Should use of goto completely avoided in programs?

SUMIT · Sep 6, 2005

I wrote a program for removing comment from C source file for which
i...
1.first constructed a DFA
2.used goto statement to write a program.

now it was very easy to model DFA using goto & i suppose it was also
efficient.

so was the use of goto right here?

thanx

Sumit
PUCSD

Richard Heathfield · Sep 6, 2005

SUMIT said:

I wrote a program for removing comment from C source file for which
i...
1.first constructed a DFA
2.used goto statement to write a program.

now it was very easy to model DFA using goto & i suppose it was also
efficient.

so was the use of goto right here?

If it made the program clearer to read and maintain than the alternatives,
yes. Otherwise, no. And the odds are good that it didn't.

State machines such as DFAs are normally implemented (in procedural
languages, at least) using a construct such as C's switch (multi-way
select). In OOP, you would probably do it using something a bit more - er -
OO.

The problem with goto is that it tends to make maintenance a pig.

John Bode · Sep 6, 2005

SUMIT said:
I wrote a program for removing comment from C source file for which
i...
1.first constructed a DFA
2.used goto statement to write a program.

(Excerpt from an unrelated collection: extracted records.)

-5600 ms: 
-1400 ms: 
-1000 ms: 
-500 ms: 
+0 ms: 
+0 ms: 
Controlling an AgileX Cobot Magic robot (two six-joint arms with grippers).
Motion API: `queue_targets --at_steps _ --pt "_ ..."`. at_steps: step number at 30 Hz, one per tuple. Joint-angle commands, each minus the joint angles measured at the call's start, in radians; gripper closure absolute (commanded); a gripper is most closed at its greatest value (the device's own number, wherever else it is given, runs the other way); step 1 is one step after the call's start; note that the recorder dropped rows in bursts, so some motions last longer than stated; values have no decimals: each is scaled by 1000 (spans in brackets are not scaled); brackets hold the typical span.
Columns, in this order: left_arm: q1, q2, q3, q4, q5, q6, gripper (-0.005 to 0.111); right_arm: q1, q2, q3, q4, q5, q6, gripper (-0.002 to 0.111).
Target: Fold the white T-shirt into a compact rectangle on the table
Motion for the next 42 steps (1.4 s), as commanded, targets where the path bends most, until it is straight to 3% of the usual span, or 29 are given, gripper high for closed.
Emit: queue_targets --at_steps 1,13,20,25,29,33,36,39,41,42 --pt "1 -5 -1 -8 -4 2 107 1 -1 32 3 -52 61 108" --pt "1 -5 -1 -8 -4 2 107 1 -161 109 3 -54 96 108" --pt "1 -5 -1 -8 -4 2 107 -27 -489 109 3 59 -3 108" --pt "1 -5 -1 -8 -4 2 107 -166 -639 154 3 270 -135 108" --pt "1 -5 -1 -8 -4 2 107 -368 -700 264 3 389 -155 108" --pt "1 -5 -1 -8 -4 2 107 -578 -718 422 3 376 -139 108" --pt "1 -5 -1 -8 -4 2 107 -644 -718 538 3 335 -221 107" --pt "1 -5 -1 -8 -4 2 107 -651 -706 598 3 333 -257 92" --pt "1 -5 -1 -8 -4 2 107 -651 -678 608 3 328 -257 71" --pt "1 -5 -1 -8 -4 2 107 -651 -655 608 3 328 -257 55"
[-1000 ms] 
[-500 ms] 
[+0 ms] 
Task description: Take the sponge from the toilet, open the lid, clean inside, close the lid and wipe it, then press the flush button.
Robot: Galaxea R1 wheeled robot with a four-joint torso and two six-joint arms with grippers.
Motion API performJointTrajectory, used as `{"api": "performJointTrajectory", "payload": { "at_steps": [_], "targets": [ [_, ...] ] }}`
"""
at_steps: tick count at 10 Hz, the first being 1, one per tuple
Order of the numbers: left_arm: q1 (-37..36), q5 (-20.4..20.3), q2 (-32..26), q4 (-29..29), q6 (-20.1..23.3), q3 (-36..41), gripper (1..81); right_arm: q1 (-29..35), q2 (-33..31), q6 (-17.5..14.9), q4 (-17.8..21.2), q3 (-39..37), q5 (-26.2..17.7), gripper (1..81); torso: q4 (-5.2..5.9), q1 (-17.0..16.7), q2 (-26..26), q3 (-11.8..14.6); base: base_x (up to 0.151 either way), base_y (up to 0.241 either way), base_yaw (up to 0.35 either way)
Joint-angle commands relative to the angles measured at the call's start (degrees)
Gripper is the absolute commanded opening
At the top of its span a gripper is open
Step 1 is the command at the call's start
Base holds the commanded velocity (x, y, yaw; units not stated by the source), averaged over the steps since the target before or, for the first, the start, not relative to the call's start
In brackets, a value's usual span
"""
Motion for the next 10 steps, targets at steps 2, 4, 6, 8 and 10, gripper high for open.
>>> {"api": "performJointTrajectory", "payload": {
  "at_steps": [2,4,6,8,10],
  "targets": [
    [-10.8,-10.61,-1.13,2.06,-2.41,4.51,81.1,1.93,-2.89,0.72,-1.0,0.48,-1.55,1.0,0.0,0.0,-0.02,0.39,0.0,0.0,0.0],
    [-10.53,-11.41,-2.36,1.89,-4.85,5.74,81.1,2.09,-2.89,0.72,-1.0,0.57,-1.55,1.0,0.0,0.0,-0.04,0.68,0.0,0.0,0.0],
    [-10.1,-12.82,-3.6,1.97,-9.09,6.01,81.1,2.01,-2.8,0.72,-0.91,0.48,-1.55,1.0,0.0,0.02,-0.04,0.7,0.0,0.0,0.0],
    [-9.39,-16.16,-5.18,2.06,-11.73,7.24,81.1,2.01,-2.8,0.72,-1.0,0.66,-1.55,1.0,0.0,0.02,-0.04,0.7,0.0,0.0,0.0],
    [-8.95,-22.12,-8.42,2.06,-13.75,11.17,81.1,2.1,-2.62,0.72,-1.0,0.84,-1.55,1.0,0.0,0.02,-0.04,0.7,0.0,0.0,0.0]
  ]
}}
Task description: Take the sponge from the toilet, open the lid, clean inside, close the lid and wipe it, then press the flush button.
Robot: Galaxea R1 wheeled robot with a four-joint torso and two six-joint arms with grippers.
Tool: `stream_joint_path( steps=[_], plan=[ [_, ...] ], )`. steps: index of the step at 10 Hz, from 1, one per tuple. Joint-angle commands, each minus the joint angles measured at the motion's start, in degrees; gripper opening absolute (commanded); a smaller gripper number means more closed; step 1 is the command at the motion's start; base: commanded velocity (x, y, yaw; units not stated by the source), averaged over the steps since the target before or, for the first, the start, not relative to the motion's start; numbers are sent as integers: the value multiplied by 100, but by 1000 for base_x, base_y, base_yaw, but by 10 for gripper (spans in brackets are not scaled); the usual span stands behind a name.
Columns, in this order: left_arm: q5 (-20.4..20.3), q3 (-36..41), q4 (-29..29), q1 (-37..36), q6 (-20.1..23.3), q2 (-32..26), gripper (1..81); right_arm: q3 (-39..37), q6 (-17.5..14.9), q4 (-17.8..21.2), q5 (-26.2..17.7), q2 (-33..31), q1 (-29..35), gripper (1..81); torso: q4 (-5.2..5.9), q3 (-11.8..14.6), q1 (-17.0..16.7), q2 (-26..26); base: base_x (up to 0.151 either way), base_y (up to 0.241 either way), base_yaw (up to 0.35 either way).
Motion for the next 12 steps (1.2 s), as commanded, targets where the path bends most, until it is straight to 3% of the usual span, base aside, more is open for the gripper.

now it was very easy to model DFA using goto & i suppose it was also
efficient.

so was the use of goto right here?

thanx

Sumit
PUCSD

Whether it was right or not depends on the answers to the following
questions:

1. Is this a one-off, quick-n-dirty job that's never going to be
touched again?

2. Is the code easy to understand by someone who didn't write it?

3. Can the code easily be updated to reflect any potential changes in
the DFA?

If the answer to 1 is "no", then the answers to both 2 and 3 had better
be "yes"; otherwise you need to re-evaluate how you are using gotos.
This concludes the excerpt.